The entries are to be returned exactly, with images left out.

**Records supplied**
☆ ☆ ☆
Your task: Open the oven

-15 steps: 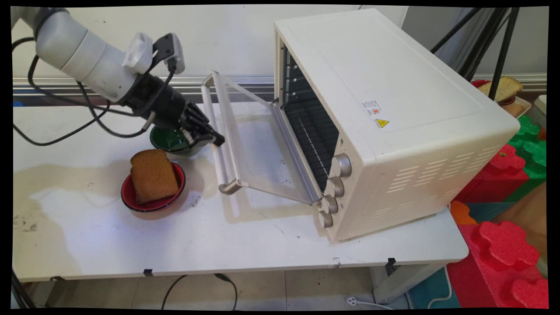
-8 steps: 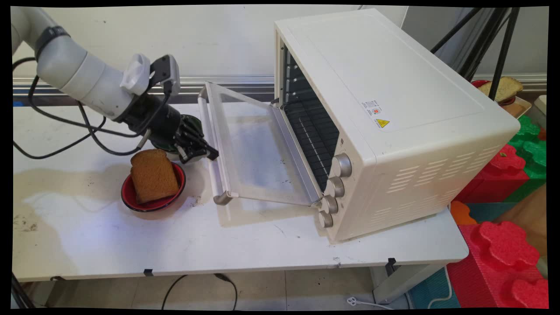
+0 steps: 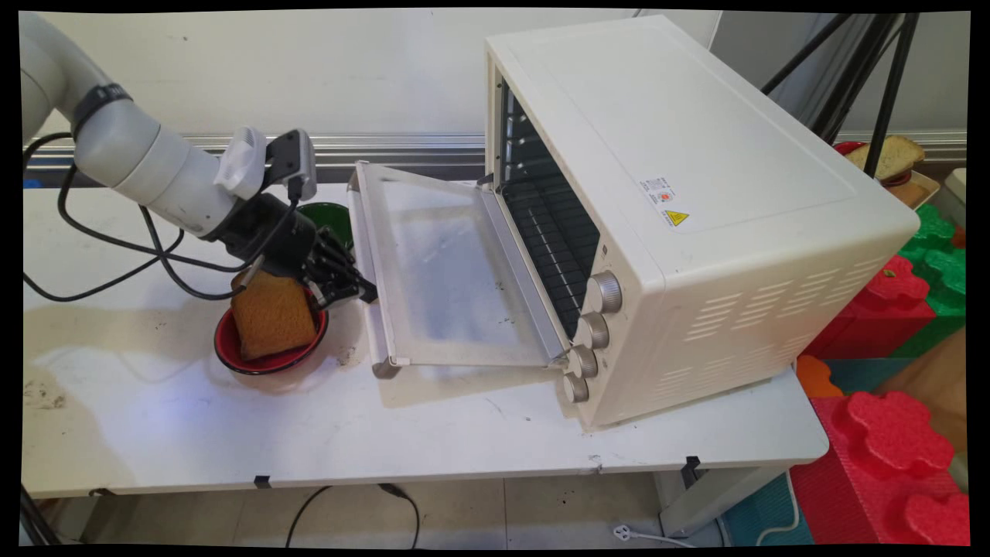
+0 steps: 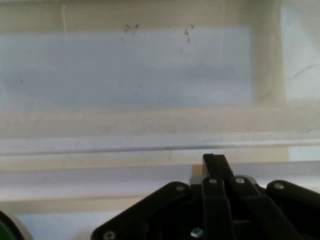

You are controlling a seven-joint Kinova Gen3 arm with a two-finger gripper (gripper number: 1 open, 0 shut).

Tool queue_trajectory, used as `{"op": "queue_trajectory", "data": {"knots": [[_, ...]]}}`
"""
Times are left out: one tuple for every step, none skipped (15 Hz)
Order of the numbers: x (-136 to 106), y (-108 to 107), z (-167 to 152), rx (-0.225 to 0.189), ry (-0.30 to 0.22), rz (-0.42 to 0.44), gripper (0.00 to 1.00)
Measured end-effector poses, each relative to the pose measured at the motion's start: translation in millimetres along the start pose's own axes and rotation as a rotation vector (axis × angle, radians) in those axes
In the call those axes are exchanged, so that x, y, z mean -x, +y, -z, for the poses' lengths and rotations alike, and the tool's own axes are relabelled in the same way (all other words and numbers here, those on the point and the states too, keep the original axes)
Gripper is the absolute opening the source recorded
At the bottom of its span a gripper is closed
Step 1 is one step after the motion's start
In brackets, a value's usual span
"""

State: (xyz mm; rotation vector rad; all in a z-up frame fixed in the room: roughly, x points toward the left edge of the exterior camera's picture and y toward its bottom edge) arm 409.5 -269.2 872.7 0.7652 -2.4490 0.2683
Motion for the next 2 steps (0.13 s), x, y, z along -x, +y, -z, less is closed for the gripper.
{"op": "queue_trajectory", "data": {"knots": [[2.0,-0.2,-0.9,-0.001,-0.001,-0.001,0.00],[4.0,-0.7,-1.4,-0.004,-0.001,-0.002,0.00]]}}
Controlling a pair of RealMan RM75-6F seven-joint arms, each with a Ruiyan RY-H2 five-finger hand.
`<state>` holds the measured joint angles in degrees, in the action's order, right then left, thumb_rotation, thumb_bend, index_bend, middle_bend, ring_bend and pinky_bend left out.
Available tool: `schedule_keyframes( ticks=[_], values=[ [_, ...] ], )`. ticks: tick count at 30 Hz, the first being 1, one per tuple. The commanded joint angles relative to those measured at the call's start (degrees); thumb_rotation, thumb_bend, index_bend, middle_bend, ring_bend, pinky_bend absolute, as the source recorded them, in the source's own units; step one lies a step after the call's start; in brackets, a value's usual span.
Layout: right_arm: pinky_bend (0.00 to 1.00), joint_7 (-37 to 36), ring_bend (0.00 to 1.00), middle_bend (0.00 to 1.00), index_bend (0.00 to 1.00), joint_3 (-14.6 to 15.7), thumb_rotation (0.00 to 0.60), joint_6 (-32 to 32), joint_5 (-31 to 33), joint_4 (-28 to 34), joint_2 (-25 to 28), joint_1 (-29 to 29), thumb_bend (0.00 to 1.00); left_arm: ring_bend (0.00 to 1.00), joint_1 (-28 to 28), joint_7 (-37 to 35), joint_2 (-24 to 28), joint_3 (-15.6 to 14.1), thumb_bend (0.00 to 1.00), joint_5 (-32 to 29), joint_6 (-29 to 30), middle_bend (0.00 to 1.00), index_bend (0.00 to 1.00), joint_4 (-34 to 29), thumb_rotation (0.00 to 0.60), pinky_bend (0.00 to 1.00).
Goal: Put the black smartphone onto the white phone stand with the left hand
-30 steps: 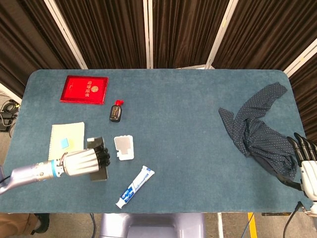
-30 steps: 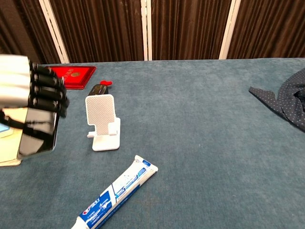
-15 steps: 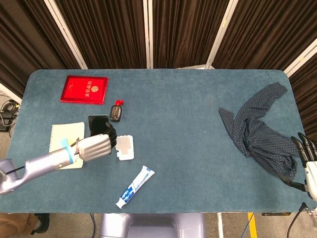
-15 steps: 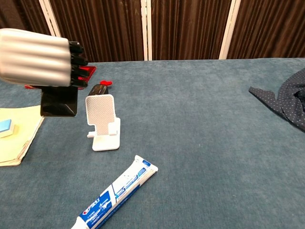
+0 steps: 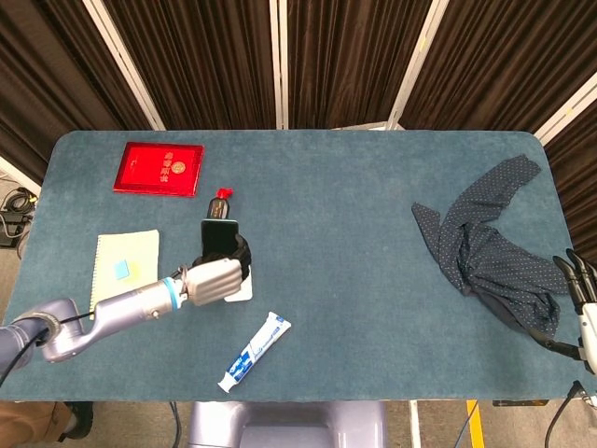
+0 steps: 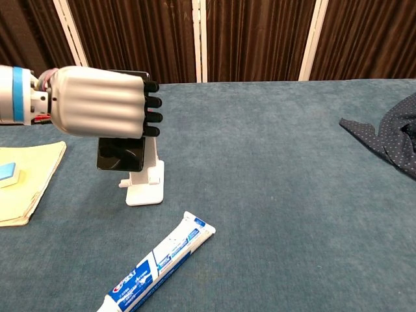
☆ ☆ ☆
**Your response**
Your task: Open the oven

-15 steps: 
-8 steps: 
+0 steps: 
+0 steps: 

You are controlling a seven-joint Kinova Gen3 arm with a two-finger gripper (gripper number: 1 open, 0 shut).

Tool queue_trajectory, used as `{"op": "queue_trajectory", "data": {"knots": [[_, ...]]}}`
"""
Times are left out: one tuple for every step, none skipped (15 Hz)
Order of the numbers: x (-136 to 106), y (-108 to 107), z (-167 to 152), rx (-0.225 to 0.189), ry (-0.30 to 0.22), rz (-0.42 to 0.44), gripper (0.00 to 1.00)
Measured end-effector poses, each relative to the pose measured at the motion's start: translation in millimetres along the start pose's own axes and rotation as a rotation vector (axis × angle, radians) in those axes
In the call those axes are exchanged, so that x, y, z mean -x, +y, -z, for the poses' lengths and rotations alike, and the tool's own axes are relabelled in the same way (all other words and numbers here, those on the point and the states too, keep the original axes)
Gripper is the absolute opening the source recorded
At the bottom of its span a gripper is closed
Step 1 is one step after the motion's start
In brackets, a value's usual span
"""

State: (xyz mm; rotation vector rad; all in a z-up frame fixed in the room: roughly, x points toward the left edge of the exterior camera's picture and y toward its bottom edge) arm 409.5 -269.2 872.7 0.7652 -2.4490 0.2683
Motion for the next 2 steps (0.13 s), x, y, z along -x, +y, -z, less is closed for the gripper.
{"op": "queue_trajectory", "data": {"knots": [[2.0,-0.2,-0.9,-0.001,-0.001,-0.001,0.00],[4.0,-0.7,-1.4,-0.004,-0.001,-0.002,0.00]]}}
Controlling a pair of RealMan RM75-6F seven-joint arms, each with a Ruiyan RY-H2 five-finger hand.
`<state>` holds the measured joint angles in degrees, in the action's order, right then left, thumb_rotation, thumb_bend, index_bend, middle_bend, ring_bend and pinky_bend left out.
Available tool: `schedule_keyframes( ticks=[_], values=[ [_, ...] ], )`. ticks: tick count at 30 Hz, the first being 1, one per tuple. The commanded joint angles relative to those measured at the call's start (degrees); thumb_rotation, thumb_bend, index_bend, middle_bend, ring_bend, pinky_bend absolute, as the source recorded them, in the source's own units; step one lies a step after the call's start; in brackets, a value's usual span.
Layout: right_arm: pinky_bend (0.00 to 1.00), joint_7 (-37 to 36), ring_bend (0.00 to 1.00), middle_bend (0.00 to 1.00), index_bend (0.00 to 1.00), joint_3 (-14.6 to 15.7), thumb_rotation (0.00 to 0.60), joint_6 (-32 to 32), joint_5 (-31 to 33), joint_4 (-28 to 34), joint_2 (-25 to 28), joint_1 (-29 to 29), thumb_bend (0.00 to 1.00); left_arm: ring_bend (0.00 to 1.00), joint_1 (-28 to 28), joint_7 (-37 to 35), joint_2 (-24 to 28), joint_3 (-15.6 to 14.1), thumb_bend (0.00 to 1.00), joint_5 (-32 to 29), joint_6 (-29 to 30), middle_bend (0.00 to 1.00), index_bend (0.00 to 1.00), joint_4 (-34 to 29), thumb_rotation (0.00 to 0.60), pinky_bend (0.00 to 1.00).
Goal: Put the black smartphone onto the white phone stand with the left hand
-30 steps: 
-30 steps: 
-15 steps: 
-15 steps: 
+0 steps: 
+0 steps: 

The work on the exercise is done.